Data under study:
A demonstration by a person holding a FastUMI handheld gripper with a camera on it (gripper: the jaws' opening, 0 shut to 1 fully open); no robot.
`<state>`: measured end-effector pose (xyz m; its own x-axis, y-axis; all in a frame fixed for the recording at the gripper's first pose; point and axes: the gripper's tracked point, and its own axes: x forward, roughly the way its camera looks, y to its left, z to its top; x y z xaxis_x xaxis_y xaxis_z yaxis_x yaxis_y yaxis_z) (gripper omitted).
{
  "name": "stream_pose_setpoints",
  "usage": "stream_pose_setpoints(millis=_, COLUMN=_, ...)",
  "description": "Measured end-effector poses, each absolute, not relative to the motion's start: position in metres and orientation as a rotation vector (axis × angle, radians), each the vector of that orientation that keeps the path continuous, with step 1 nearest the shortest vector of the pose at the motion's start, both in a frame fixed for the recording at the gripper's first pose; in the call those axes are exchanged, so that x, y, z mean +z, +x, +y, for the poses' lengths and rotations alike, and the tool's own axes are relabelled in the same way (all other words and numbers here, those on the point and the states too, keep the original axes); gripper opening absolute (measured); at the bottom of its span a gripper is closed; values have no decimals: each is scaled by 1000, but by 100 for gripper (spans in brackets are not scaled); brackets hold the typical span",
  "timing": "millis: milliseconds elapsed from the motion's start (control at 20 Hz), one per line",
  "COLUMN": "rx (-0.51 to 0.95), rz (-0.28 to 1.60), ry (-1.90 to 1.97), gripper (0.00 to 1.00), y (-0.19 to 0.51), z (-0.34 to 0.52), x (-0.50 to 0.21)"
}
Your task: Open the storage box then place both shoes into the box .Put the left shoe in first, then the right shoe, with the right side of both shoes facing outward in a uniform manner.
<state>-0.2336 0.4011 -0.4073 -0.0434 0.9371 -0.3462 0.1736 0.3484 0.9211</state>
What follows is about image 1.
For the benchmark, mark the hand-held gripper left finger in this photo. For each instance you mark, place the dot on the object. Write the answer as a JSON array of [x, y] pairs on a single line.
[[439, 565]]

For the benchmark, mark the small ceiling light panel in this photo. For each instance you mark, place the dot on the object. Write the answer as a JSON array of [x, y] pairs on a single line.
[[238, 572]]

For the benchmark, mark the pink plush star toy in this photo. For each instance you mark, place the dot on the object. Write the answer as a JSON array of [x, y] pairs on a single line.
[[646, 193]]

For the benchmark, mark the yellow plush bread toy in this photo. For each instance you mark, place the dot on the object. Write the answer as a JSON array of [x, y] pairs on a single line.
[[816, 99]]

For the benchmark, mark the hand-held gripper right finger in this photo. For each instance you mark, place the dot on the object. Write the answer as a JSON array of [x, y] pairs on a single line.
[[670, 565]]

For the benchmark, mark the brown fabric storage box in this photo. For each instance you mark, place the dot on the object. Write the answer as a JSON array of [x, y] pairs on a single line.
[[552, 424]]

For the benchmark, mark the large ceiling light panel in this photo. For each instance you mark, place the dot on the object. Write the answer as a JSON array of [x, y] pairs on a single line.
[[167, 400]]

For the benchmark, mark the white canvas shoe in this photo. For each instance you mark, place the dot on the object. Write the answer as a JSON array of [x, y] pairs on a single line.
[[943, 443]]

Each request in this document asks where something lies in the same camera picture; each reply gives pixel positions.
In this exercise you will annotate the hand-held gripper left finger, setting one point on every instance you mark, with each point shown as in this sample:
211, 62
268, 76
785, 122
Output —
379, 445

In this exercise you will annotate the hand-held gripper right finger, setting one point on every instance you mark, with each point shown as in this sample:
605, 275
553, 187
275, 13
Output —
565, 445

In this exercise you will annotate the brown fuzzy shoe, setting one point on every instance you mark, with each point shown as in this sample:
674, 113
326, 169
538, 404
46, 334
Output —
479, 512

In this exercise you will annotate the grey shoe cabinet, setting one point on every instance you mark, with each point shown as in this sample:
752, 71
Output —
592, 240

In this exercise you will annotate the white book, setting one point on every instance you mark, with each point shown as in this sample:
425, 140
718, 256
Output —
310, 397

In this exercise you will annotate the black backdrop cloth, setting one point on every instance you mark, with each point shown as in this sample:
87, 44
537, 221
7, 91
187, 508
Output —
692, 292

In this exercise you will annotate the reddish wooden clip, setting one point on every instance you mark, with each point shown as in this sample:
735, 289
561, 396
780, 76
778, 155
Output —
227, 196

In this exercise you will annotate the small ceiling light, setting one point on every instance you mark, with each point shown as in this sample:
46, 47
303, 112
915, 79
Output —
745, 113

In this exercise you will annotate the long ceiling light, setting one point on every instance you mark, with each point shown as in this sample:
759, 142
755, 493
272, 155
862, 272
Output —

Task statement: Write out the data exactly as it stands.

Output of the exercise:
A demonstration by a person holding a FastUMI handheld gripper with a camera on it (gripper: the jaws' opening, 0 shut to 1 fully open); no robot.
`<state>`: measured end-effector pose (xyz m; its own x-axis, y-axis; all in a frame fixed for the recording at the gripper's first pose; point and axes: the gripper's tracked point, and its own axes: x forward, roughly the way its camera looks, y to its left, z to its top; x y z xaxis_x xaxis_y xaxis_z yaxis_x yaxis_y yaxis_z) (gripper omitted).
{
  "name": "stream_pose_setpoints",
  "usage": "stream_pose_setpoints(millis=_, COLUMN=_, ...)",
  "description": "Measured end-effector poses, each absolute, not relative to the motion's start: position in metres and orientation as a rotation vector (axis × angle, radians), each the vector of that orientation that keeps the path continuous, with step 1 nearest the shortest vector of the pose at the motion's start, both in a frame fixed for the recording at the gripper's first pose; in the call those axes are exchanged, so that x, y, z mean +z, +x, +y, for the poses' lengths and rotations alike, and the tool's own axes are relabelled in the same way (all other words and numbers here, those on the point and the states too, keep the original axes); gripper opening absolute (measured); at the bottom of its span a gripper is closed; values have no decimals: each is scaled by 1000, but by 100 for gripper (spans in brackets are not scaled); brackets hold the typical span",
  "timing": "millis: milliseconds elapsed from the motion's start (control at 20 Hz), one per line",
  "COLUMN": "rx (-0.51 to 0.95), rz (-0.28 to 1.60), ry (-1.90 to 1.97), gripper (0.00 to 1.00), y (-0.19 to 0.51), z (-0.34 to 0.52), x (-0.50 to 0.21)"
}
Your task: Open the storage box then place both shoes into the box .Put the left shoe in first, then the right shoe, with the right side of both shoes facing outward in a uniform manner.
<state>-0.2336 0.4011 -0.4073 -0.0434 0.9371 -0.3462 0.1736 0.3484 0.9211</state>
What follows is about image 1.
For the benchmark, mark the hand-held gripper left finger in this photo. For each instance you mark, place the dot on the object. Write the answer as a JSON array of [x, y] pairs on a single line.
[[439, 565]]

For the benchmark, mark the small ceiling light panel in this photo. For each instance you mark, place the dot on the object. Write the answer as a JSON array of [x, y] pairs on a single line.
[[238, 572]]

For the benchmark, mark the pink plush star toy in this photo. For each instance you mark, place the dot on the object. Write the answer as a JSON array of [x, y] pairs on a single line.
[[646, 193]]

For the benchmark, mark the yellow plush bread toy in this photo. For each instance you mark, place the dot on the object. Write the answer as a JSON array of [x, y] pairs on a single line.
[[816, 99]]

For the benchmark, mark the hand-held gripper right finger in this photo. For each instance you mark, place the dot on the object. Write the answer as a JSON array of [x, y] pairs on a single line.
[[670, 565]]

For the benchmark, mark the brown fabric storage box in this photo. For each instance you mark, place the dot on the object. Write the answer as a JSON array of [x, y] pairs on a single line.
[[552, 424]]

For the benchmark, mark the large ceiling light panel in this photo. For each instance you mark, place the dot on the object. Write the answer as a JSON array of [x, y] pairs on a single line.
[[167, 400]]

For the benchmark, mark the white canvas shoe in this photo. For each instance you mark, place the dot on the object. Write the answer as a JSON array of [x, y] pairs on a single line.
[[943, 443]]

Each request in this document asks where something lies in the same camera picture; each reply gives pixel positions.
In this exercise you will annotate the hand-held gripper left finger, setting one point on every instance you mark, with each point shown as in this sample:
211, 62
268, 76
785, 122
Output —
379, 445

In this exercise you will annotate the hand-held gripper right finger, setting one point on every instance you mark, with each point shown as in this sample:
605, 275
553, 187
275, 13
Output —
565, 445

In this exercise you will annotate the brown fuzzy shoe, setting one point on every instance you mark, with each point shown as in this sample:
674, 113
326, 169
538, 404
46, 334
Output —
479, 512

In this exercise you will annotate the grey shoe cabinet, setting one point on every instance you mark, with each point shown as in this sample:
752, 71
Output —
592, 240

In this exercise you will annotate the white book, setting one point on every instance you mark, with each point shown as in this sample:
425, 140
718, 256
Output —
310, 397

In this exercise you will annotate the black backdrop cloth, setting one point on every instance you mark, with each point shown as in this sample:
87, 44
537, 221
7, 91
187, 508
Output —
692, 292

In this exercise you will annotate the reddish wooden clip, setting one point on every instance you mark, with each point shown as in this sample:
735, 289
561, 396
780, 76
778, 155
Output —
227, 196

In this exercise you will annotate the small ceiling light, setting one point on every instance you mark, with each point shown as in this sample:
46, 47
303, 112
915, 79
Output —
745, 113

In this exercise you will annotate the long ceiling light, setting one point on every instance you mark, with each point shown as in this sample:
759, 142
755, 493
272, 155
862, 272
Output —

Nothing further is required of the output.